A onze heures et demie, elle vit fort bien son père et son frère se placer en embuscade sur le grand balcon de pierre au-dessous de sa fenêtre. Deux minutes après que minuit eut sonné au couvent des Capucins, elle entendit fort bien aussi les pas de son amant, qui s'arrêta sous le grand chêne; elle remarqua avec joie que son père et son frère semblaient n'avoir rien entendu: il fallait l'anxiété de l'amour pour distinguer un bruit aussi léger.

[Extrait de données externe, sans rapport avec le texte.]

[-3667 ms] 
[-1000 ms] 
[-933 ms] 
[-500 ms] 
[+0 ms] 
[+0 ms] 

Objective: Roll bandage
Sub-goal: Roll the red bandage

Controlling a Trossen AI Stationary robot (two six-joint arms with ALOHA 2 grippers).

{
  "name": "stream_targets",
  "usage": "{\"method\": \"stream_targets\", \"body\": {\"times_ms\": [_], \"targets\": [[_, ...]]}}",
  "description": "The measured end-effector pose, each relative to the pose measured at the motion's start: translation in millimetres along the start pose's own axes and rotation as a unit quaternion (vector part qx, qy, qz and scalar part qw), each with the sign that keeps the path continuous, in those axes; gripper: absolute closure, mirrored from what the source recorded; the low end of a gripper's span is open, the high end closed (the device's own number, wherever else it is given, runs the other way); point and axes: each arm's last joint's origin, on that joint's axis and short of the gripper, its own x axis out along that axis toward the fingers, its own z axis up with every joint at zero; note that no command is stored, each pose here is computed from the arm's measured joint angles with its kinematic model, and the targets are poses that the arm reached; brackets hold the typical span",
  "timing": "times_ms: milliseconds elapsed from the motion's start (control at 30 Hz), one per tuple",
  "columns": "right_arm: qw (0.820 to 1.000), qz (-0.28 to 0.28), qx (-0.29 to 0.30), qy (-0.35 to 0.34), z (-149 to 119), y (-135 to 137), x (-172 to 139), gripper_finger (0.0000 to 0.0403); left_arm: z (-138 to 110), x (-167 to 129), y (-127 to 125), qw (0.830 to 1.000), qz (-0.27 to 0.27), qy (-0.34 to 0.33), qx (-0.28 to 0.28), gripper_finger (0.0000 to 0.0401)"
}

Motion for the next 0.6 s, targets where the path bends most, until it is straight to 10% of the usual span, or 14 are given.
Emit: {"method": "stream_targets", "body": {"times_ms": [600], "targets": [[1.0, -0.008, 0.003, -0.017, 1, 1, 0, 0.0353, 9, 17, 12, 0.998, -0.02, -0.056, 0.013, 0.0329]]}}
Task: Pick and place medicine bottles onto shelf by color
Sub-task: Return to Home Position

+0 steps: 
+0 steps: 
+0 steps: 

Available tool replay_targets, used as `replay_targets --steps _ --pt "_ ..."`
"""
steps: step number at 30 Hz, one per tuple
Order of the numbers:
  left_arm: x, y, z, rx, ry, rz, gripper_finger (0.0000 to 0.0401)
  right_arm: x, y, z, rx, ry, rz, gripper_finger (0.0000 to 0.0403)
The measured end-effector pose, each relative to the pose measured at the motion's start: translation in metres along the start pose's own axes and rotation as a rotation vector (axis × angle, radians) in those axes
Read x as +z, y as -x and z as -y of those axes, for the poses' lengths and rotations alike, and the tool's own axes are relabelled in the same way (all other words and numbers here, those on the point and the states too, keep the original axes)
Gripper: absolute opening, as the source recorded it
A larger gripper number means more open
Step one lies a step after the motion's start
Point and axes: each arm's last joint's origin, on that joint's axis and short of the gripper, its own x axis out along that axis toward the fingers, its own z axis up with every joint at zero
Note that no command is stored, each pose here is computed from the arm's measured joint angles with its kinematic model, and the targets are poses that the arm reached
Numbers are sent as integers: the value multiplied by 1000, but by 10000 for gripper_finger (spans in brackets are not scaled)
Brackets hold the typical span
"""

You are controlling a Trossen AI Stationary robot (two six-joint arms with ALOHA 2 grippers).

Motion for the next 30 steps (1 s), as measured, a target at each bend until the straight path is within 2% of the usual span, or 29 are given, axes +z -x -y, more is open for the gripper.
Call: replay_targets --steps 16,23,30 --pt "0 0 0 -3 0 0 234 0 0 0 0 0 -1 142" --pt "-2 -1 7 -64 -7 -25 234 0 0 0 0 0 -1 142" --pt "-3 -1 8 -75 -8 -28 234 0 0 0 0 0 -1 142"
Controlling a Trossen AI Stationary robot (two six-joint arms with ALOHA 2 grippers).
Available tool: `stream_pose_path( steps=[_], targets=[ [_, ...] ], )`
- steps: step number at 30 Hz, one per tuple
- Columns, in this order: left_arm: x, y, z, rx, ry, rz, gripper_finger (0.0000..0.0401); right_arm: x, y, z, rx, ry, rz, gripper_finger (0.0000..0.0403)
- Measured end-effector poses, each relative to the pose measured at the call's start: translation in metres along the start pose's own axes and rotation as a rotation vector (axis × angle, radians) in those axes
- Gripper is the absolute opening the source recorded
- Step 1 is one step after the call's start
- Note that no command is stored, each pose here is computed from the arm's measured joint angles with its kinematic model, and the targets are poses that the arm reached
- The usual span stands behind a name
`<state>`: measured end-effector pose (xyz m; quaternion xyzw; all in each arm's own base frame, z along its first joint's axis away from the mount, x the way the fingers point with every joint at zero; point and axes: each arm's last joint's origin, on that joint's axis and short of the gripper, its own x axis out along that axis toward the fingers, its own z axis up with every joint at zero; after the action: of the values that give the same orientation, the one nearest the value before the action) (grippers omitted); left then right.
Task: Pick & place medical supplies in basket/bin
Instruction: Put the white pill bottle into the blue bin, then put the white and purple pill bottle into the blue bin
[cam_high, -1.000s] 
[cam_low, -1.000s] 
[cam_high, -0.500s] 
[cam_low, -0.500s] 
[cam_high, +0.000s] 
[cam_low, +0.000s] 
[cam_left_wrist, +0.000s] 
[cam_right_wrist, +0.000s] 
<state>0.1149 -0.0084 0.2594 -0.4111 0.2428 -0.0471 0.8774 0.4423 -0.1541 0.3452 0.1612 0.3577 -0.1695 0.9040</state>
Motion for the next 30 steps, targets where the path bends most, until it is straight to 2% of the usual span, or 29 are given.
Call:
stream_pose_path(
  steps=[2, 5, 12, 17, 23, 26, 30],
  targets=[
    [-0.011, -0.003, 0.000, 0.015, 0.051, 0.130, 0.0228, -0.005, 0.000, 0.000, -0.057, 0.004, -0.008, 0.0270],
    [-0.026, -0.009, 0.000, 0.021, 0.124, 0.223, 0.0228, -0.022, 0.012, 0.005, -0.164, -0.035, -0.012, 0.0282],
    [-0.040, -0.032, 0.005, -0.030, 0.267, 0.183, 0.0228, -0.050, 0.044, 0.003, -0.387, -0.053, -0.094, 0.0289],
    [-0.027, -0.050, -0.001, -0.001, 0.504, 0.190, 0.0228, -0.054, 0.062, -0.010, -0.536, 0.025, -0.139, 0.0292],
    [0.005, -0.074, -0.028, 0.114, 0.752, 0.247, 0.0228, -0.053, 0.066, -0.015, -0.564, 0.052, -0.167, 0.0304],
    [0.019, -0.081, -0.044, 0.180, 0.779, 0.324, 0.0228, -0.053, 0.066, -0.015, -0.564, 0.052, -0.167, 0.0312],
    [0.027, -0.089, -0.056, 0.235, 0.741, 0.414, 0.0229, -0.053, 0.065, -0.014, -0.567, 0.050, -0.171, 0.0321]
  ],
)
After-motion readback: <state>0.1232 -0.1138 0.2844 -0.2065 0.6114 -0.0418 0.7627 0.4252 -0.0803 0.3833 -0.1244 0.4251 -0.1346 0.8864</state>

«Maintenant, se dit-elle, ils vont me tuer, mais il faut à tout prix qu'ils ne surprennent pas la lettre de ce soir; ils persécuteraient à jamais ce pauvre Jules.» Elle fit un signe de croix et, se retenant d'une main au balcon de fer de sa fenêtre, elle se pencha au dehors, s'avançant autant que possible dans la rue. Un quart de minute ne s'était pas écoulé lorsque le bouquet, attaché comme de coutume à la longue canne, vint frapper sur son bras. Elle saisit le bouquet; mais, en l'arrachant vivement à la canne sur l'extrémité de laquelle il était fixé, elle fit frapper cette canne contre le balcon en pierre. A l'instant partirent deux coups d'arquebuse suivis d'un silence parfait. Son frère Fabio, ne sachant pas trop, dans l'obscurité, si ce qui frappait violemment le balcon n'était pas une corde à l'aide de laquelle Jules descendait de chez sa soeur, avait fait feu sur son balcon; le lendemain, elle trouva la marque de la balle, qui s'était aplatie sur le fer. Le seigneur de Campireali avait tiré dans la rue, au bas du balcon de pierre, car Jules avait fait quelque bruit en retenant la canne prête à tomber. Jules, de son côté, entendant du bruit au-dessus de sa tête, avait deviné ce qui allait suivre et s'était mis à l'abri sous la saillie du balcon.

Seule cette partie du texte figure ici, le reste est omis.